Daß es sich hierbei nicht um einen lokalen Irrtum, sondern um eine systematische staatliche Anordnung handelt, bestätigen mehrere Quellen aus verschiedenen mittelamerikanischen Ländern. Internationale Organisationen zur Verteidigung der Religionsfreiheit schlagen Alarm. Sie sprechen von einer zutiefst beunruhigenden Entwicklung in einem ohnehin repressiven politischen Klima.
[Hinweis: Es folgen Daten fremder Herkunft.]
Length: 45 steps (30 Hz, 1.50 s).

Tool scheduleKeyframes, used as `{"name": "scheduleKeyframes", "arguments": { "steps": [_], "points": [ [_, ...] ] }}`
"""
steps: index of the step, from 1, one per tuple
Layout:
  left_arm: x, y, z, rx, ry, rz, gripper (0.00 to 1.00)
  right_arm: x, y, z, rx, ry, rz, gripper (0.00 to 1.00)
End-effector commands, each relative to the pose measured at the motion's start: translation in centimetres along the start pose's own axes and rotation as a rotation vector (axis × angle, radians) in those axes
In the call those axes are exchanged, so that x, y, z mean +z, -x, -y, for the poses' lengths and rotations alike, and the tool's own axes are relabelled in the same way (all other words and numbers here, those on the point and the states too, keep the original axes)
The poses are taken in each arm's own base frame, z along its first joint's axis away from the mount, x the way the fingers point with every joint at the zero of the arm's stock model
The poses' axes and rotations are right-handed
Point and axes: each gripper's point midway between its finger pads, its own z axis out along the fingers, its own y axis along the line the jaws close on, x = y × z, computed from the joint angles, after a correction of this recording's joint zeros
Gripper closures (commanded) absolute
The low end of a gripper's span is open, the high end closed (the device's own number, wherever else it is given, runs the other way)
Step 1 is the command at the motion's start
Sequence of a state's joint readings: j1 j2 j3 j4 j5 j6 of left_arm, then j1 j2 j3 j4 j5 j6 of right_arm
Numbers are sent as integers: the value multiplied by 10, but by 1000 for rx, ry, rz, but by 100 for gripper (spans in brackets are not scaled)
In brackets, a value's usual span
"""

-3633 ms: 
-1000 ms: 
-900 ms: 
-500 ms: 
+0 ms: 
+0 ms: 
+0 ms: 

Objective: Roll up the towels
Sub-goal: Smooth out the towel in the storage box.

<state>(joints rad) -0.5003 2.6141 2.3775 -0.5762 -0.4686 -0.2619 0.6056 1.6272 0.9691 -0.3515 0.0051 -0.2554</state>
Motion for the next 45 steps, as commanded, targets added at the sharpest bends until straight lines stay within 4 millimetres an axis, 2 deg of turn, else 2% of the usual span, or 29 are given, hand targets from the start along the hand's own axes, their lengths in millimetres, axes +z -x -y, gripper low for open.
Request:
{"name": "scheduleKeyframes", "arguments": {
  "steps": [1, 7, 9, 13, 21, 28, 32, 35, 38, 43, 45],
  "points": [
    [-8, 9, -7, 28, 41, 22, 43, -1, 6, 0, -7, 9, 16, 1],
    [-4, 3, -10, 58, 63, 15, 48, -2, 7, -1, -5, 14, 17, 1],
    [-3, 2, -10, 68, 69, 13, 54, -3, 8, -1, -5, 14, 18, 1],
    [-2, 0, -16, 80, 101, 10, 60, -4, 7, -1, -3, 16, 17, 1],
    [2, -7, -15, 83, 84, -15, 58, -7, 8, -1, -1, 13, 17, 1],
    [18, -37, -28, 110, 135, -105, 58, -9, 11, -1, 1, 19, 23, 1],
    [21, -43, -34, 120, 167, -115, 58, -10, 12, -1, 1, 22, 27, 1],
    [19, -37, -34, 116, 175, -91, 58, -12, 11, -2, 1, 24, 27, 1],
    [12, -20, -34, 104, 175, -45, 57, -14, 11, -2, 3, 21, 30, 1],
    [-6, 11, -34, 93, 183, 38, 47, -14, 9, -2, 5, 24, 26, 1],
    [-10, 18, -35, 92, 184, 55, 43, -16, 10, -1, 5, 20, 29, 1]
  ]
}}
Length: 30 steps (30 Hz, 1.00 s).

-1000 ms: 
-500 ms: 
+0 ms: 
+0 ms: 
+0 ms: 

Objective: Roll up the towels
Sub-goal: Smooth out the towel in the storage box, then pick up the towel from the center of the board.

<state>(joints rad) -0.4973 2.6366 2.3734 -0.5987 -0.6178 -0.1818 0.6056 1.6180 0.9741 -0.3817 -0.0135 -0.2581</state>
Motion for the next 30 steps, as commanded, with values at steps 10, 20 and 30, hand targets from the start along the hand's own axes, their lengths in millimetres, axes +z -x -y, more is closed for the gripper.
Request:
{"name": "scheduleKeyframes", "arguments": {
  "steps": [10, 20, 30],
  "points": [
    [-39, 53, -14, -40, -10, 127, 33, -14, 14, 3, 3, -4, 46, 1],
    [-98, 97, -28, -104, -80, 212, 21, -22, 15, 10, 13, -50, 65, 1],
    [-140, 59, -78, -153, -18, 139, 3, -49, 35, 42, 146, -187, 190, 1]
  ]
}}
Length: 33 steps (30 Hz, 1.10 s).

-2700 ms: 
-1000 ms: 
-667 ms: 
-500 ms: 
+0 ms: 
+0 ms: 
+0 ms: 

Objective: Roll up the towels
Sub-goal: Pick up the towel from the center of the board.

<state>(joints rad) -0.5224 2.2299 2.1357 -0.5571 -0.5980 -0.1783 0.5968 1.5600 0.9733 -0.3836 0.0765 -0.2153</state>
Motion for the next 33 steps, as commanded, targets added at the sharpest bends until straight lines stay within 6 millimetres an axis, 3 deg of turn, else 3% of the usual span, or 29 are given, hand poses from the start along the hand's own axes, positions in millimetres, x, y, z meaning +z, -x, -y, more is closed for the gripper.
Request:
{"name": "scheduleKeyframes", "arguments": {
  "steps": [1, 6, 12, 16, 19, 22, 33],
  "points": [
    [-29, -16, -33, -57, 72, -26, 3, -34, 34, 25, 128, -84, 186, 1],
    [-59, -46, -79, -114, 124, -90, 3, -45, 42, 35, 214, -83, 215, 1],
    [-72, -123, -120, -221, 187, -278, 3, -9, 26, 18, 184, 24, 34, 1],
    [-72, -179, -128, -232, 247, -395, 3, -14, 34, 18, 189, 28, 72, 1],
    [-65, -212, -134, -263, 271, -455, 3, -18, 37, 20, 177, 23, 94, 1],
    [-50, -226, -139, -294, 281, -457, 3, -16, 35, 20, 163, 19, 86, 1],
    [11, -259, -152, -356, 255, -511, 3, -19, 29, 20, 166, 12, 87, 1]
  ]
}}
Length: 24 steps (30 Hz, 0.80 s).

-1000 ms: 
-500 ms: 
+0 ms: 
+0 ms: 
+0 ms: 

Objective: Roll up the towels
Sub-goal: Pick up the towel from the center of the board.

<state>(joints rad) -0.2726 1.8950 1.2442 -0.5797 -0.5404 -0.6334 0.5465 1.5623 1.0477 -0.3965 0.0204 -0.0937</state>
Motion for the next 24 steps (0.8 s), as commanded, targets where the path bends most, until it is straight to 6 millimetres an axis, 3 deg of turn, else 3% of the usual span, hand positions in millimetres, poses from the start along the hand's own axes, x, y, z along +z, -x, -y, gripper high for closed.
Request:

Wenn ein Staat beginnt, Bibeln an der Grenze zu konfiszieren, dann ist dies mehr als ein Verwaltungsakt. Es ist ein Offenbarungseid. Das Land reiht sich ein in die Praxis, wie sie in Nordkorea gilt und in der Sowjetunion galt. Es ist das Eingeständnis eines Regimes, das um die Fragilität seiner eigenen ideologischen Konstruktion weiß. Wer das Wort Gottes fürchtet, fürchtet letztlich jede Wahrheit, die nicht aus dem eigenen Machtzentrum stammt.
Der lange Schatten Nordkoreas
Der Vergleich mit Nordkorea drängt sich tatsächlich auf – aus nüchterner Analyse. Auch dort ist der Besitz nicht genehmigter Literatur strafbar, auch dort gilt unabhängiges Denken als staatsfeindlich. Auch dort und nur dort werden Bibeln an den Grenzen systematisch beschlagnahmt. Daß Nicaragua, einst ein Land mit lebendiger kultureller und kirchlicher Tradition, nun in diese Richtung marschiert, nennen lateinamerikanische Beobachter erschütternd und beschämend zugleich.
Ein Regime, das Bibeln fürchtet, hat seinen moralischen Bankrott erklärt.